- [Exercise description] Give back an exact copy of the lines below, from the first through the line with "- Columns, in"; please stop there.

------------------------

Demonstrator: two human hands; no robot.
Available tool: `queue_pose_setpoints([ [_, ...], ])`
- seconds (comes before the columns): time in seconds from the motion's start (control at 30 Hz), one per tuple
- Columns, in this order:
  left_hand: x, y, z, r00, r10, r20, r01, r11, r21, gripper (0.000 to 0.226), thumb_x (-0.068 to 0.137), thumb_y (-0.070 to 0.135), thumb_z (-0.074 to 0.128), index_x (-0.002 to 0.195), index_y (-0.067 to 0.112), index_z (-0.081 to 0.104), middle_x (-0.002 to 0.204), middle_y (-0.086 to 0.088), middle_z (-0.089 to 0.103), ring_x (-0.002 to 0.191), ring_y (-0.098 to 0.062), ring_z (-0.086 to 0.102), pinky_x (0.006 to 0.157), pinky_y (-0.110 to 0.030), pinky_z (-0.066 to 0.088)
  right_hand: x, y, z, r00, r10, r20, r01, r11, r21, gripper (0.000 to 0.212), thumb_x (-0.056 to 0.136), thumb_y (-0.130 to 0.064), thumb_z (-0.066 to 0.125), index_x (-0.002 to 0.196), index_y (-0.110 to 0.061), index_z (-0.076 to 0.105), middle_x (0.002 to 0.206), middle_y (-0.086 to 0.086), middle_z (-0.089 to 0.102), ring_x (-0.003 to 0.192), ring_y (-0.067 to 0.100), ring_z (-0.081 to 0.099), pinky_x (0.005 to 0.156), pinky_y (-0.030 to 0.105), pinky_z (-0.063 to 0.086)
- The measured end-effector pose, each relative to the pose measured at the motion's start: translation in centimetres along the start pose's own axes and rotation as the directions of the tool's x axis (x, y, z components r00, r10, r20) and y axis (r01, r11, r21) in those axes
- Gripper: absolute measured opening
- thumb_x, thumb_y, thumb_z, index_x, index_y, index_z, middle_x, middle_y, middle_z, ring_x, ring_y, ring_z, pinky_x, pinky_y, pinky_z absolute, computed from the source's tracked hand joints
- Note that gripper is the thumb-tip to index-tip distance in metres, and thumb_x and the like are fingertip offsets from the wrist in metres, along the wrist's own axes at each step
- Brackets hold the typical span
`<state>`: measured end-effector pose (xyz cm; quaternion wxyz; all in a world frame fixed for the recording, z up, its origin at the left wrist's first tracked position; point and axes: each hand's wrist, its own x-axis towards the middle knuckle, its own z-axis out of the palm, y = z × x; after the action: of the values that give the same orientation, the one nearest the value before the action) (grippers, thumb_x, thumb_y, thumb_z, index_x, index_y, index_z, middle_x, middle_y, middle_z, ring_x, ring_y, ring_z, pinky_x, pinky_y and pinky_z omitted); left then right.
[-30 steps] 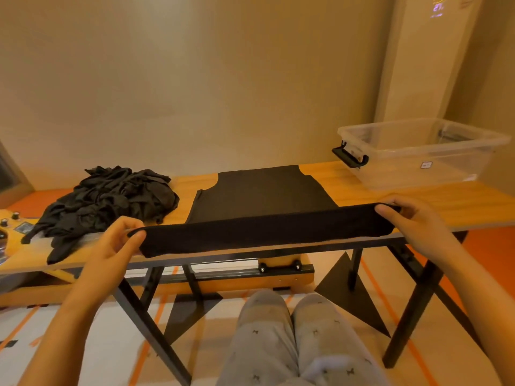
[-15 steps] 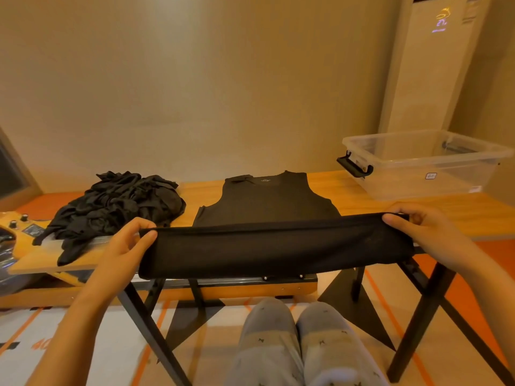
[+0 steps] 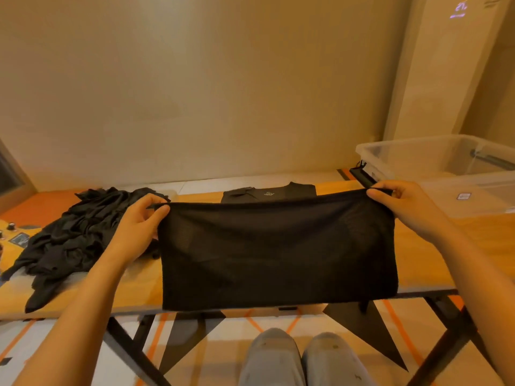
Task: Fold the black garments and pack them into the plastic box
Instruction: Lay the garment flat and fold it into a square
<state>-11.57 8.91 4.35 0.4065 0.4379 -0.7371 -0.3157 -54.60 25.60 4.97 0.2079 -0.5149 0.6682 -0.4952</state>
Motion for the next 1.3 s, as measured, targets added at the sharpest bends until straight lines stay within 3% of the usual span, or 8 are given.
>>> queue_pose_setpoints([
  [0.2,12.9,-1.2,2.8,0.998,-0.066,-0.011,0.067,0.987,0.146,0.012,0.098,0.021,0.052,0.102,0.011,0.057,0.088,-0.018,0.067,0.076,-0.031,0.064,0.06,-0.035,0.053,13.6,0.8,2.3,0.997,0.016,-0.074,-0.037,0.956,-0.291,0.019,0.096,-0.026,0.056,0.1,-0.012,0.069,0.091,0.005,0.063,0.085,0.017,0.057,0.073,0.03,0.046],
  [0.33,21.7,-5.8,6.3,0.993,-0.121,-0.015,0.117,0.904,0.412,0.015,0.098,0.021,0.051,0.104,0.01,0.058,0.089,-0.015,0.066,0.074,-0.03,0.063,0.071,-0.044,0.056,23.3,4.9,5.9,0.984,0.139,-0.115,-0.18,0.771,-0.611,0.025,0.095,-0.024,0.057,0.098,-0.002,0.069,0.097,0.016,0.066,0.088,0.032,0.061,0.073,0.036,0.05],
  [0.47,24.2,-10.6,10.9,0.977,-0.21,0.036,0.138,0.753,0.643,0.02,0.098,0.022,0.049,0.109,0.009,0.059,0.106,-0.016,0.064,0.09,-0.031,0.06,0.077,-0.039,0.05,27.1,10.1,9.8,0.963,0.231,-0.137,-0.253,0.609,-0.751,0.02,0.095,-0.015,0.05,0.102,-0.004,0.064,0.101,0.017,0.063,0.094,0.034,0.061,0.075,0.039,0.049],
  [0.63,24.5,-13.1,13.1,0.976,-0.216,-0.004,0.163,0.726,0.668,0.021,0.098,0.022,0.045,0.111,0.011,0.057,0.101,-0.014,0.064,0.079,-0.024,0.054,0.066,-0.034,0.045,28.4,13.7,11.4,0.958,0.226,-0.179,-0.284,0.624,-0.728,0.016,0.096,-0.012,0.048,0.104,-0.013,0.062,0.099,0.01,0.061,0.09,0.025,0.059,0.073,0.037,0.052],
  [0.83,25.2,-12.6,12.5,0.978,-0.196,-0.072,0.192,0.709,0.679,0.023,0.1,0.027,0.042,0.113,0.013,0.053,0.102,-0.013,0.062,0.083,-0.025,0.056,0.072,-0.037,0.049,29.5,13.5,10.6,0.962,0.122,-0.246,-0.261,0.688,-0.677,0.016,0.097,-0.016,0.046,0.104,-0.015,0.061,0.101,0.009,0.062,0.091,0.026,0.058,0.076,0.042,0.052],
  [1.03,24.9,-13.2,13.8,0.976,-0.214,-0.049,0.179,0.649,0.74,0.028,0.099,0.028,0.044,0.12,0.009,0.048,0.11,-0.014,0.061,0.085,-0.028,0.057,0.065,-0.036,0.045,28.1,13.5,12.7,0.972,0.103,-0.21,-0.229,0.601,-0.766,0.022,0.096,-0.012,0.049,0.117,-0.011,0.055,0.114,0.013,0.058,0.102,0.028,0.054,0.076,0.038,0.049],
  [1.17,23.3,-10.6,13.9,0.995,-0.094,-0.028,0.081,0.628,0.774,0.048,0.099,0.033,0.045,0.14,0.009,0.037,0.137,-0.016,0.045,0.118,-0.033,0.05,0.087,-0.043,0.046,25.5,10.4,13.1,0.978,-0.088,-0.191,-0.1,0.604,-0.791,0.041,0.097,-0.023,0.049,0.136,-0.012,0.045,0.133,0.012,0.049,0.121,0.028,0.045,0.095,0.038,0.041],
  [1.3,17.6,-6.0,15.0,0.985,-0.042,0.169,-0.088,0.718,0.69,0.057,0.1,0.039,0.042,0.149,0.016,0.027,0.152,-0.008,0.033,0.136,-0.026,0.036,0.108,-0.041,0.034,19.7,5.9,14.8,0.994,-0.11,0.01,0.079,0.643,-0.762,0.047,0.098,-0.035,0.046,0.142,-0.018,0.04,0.148,0.006,0.037,0.136,0.023,0.034,0.109,0.039,0.032],
])
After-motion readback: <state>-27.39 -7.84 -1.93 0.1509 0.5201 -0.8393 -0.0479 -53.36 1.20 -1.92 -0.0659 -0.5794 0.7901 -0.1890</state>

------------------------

- [Answer to the exercise]
Demonstrator: two human hands; no robot.
Available tool: `queue_pose_setpoints([ [_, ...], ])`
- seconds (comes before the columns): time in seconds from the motion's start (control at 30 Hz), one per tuple
- Columns, in this order:

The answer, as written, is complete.